La Messe in Coena Domini qui ouvre le Triduum pascal dans la basilique Saint-Jean-de-Latran, présidée cette année par le Pape Léon XIV, présente quelques éléments d’intérêt, selon le livret officiel publié par le Saint-Siège, tant par son contenu liturgique que par son insertion dans l’agenda pontifical de ces jours.
Le texte confirme que la célébration suivra le schéma propre du Jeudi saint, avec la proclamation de l’Évangile du lavement des pieds —« il les aima jusqu’à la fin »— et le rite correspondant, qui visualise le nouveau commandement de la charité. La liturgie maintient ainsi son caractère propre : mémoire de l’institution de l’Eucharistie, du sacerdoce et du service.
L’un des détails moins fréquents dans les célébrations pontificales récentes est le choix de la Prière eucharistique I, le Canon romain, expressément indiqué dans le livret.

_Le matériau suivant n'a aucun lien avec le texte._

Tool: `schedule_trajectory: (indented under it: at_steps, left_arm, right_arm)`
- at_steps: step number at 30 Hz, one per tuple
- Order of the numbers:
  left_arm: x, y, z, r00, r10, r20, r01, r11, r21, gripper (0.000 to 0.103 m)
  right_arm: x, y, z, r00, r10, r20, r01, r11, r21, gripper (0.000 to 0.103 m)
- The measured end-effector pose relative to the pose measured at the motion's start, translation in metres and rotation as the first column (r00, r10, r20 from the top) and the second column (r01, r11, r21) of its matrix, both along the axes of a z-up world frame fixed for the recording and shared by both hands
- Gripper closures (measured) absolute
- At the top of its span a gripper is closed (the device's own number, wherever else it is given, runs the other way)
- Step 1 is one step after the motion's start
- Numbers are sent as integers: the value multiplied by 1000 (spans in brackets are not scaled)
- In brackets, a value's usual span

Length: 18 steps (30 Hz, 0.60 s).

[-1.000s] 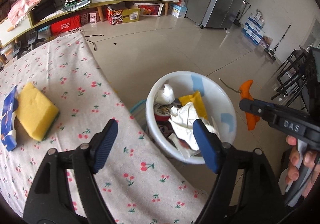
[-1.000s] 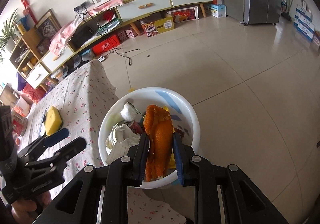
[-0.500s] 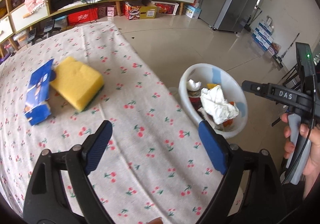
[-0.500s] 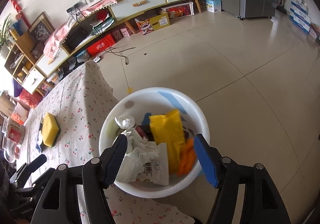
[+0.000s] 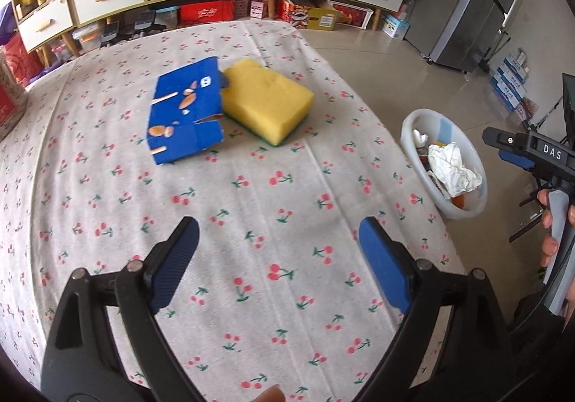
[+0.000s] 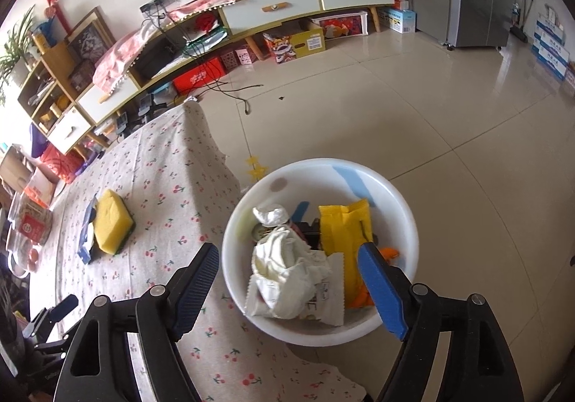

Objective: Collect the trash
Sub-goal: 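Close the left tool on the blue almond-printed box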

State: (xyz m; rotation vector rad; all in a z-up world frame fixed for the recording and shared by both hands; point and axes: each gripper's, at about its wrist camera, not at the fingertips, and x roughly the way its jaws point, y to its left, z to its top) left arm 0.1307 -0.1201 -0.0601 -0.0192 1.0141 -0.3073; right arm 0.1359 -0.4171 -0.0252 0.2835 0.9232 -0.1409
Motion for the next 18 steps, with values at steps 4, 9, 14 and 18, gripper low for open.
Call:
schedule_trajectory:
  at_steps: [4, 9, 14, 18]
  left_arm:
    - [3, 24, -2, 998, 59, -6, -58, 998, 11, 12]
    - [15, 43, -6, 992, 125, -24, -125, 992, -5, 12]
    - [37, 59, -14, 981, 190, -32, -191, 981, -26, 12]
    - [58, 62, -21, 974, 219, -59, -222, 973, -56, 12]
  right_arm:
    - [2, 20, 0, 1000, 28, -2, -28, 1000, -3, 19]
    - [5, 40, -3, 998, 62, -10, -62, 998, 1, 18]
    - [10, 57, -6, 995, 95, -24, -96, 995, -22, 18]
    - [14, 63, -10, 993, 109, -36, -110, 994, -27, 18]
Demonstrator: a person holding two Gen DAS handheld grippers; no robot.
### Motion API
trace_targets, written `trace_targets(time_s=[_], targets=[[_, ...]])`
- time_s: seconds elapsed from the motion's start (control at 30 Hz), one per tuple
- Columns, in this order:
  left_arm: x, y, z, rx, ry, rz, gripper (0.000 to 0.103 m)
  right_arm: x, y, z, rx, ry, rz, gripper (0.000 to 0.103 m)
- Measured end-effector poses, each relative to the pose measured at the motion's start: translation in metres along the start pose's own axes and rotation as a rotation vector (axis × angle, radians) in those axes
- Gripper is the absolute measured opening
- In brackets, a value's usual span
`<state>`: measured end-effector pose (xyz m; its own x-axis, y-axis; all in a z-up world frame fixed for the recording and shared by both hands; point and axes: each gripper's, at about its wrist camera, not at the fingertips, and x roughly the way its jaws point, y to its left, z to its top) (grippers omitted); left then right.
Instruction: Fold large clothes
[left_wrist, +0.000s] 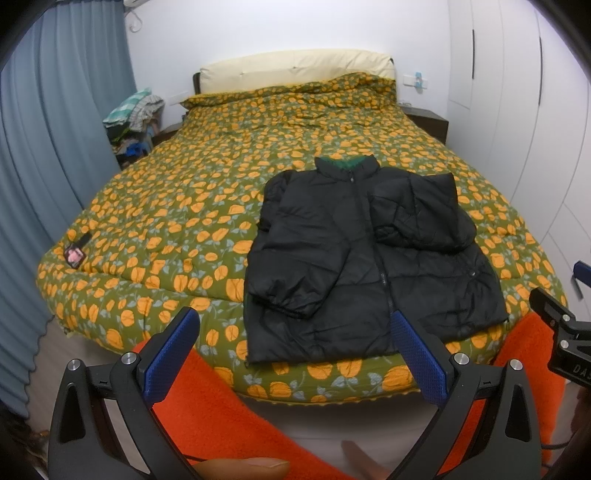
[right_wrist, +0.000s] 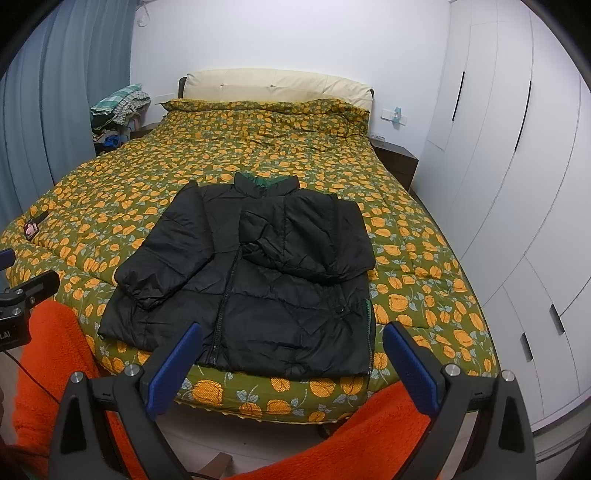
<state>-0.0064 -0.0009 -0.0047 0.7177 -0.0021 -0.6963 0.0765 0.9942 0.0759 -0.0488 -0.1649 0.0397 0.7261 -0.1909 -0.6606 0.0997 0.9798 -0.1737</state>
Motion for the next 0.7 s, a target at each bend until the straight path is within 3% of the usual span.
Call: trace_targets(time_s=[0.7], targets=[[0.0001, -0.0001, 0.0001, 0.002, 0.001, 0.0, 0.103, 0.0028, -0.0031, -0.0018, 0.024, 0.013, -0.01, 0.1]])
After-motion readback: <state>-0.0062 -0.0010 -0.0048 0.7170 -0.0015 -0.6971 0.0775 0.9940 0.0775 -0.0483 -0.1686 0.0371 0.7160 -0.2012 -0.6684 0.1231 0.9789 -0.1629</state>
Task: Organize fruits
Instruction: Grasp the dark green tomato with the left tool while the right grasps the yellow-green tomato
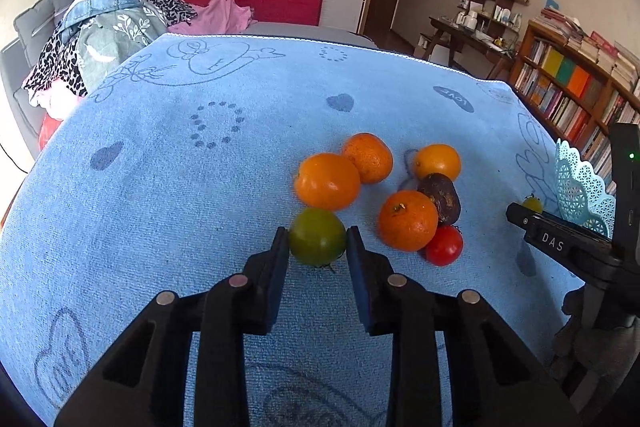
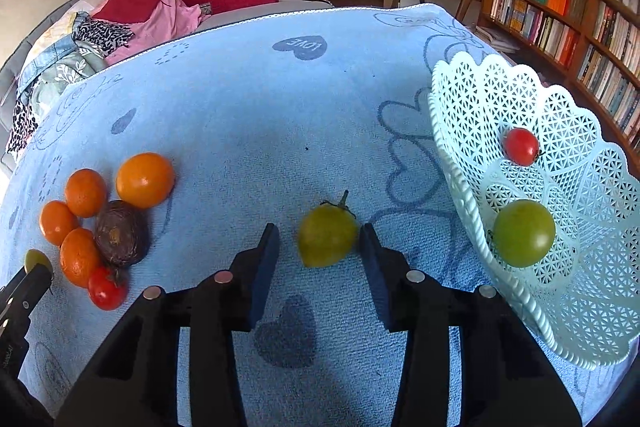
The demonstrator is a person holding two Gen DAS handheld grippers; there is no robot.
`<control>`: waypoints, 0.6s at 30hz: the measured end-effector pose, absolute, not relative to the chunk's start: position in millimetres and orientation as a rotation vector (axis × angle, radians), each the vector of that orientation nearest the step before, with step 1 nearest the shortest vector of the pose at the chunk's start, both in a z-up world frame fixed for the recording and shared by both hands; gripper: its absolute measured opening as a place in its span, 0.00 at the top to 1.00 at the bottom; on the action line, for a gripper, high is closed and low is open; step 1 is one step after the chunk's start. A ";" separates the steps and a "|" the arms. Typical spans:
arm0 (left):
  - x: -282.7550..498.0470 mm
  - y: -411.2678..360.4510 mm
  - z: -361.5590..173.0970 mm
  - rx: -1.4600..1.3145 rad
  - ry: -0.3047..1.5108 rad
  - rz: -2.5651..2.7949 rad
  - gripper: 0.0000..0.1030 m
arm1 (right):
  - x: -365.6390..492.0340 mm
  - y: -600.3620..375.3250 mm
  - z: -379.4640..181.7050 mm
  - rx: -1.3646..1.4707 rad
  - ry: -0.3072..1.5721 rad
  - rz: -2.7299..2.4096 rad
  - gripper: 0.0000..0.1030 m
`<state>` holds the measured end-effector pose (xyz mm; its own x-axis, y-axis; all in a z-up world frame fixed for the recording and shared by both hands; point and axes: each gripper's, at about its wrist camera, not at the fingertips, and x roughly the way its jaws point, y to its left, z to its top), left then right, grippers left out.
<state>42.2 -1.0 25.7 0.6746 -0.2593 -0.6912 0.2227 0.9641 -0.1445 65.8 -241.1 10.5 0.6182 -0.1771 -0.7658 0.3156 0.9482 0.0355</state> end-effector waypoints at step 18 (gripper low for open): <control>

Il s’agit de la prière la plus ancienne du rite latin, d’usage traditionnel, bien qu’au cours des dernières décennies elle ait été moins habituelle par rapport à d’autres options plus brèves. Sa présence dans cette célébration ne change pas le déroulement de la Messe, mais lui donne un ton plus classique au moment central de la liturgie.
Le préface recueille en outre les accents propres du jour, soulignant l’institution du sacrifice eucharistique et la donation du Christ comme fondement du rite que l’Église célèbre. En continuité avec cela, la structure du Canon conserve ses traits habituels, y compris les intercessions et la mémoire des saints.
La célébration s’insère, en outre, dans un agenda particulièrement intense pour le Pape Léon XIV. Après la Messe chrismale du matin, le Jeudi saint culmine avec cette liturgie vespérale dans la cathédrale de Rome. Le Vendredi saint sera marqué par la célébration de la Passion du Seigneur et le Chemin de Croix, tandis que la Veillée pascale du samedi constituera le centre du calendrier liturgique annuel.
Le livret reflète également d’autres éléments traditionnels, comme le chant de l’Ubi caritas à l’offertoire et la reposée du Saint-Sacrement à la fin de la célébration, accompagnée par le Pange lingua. Tout cela configure une liturgie pleinement reconnaissable, dans laquelle coexistent continuité rituelle et quelques choix moins habituels dans le contexte pontifical récent.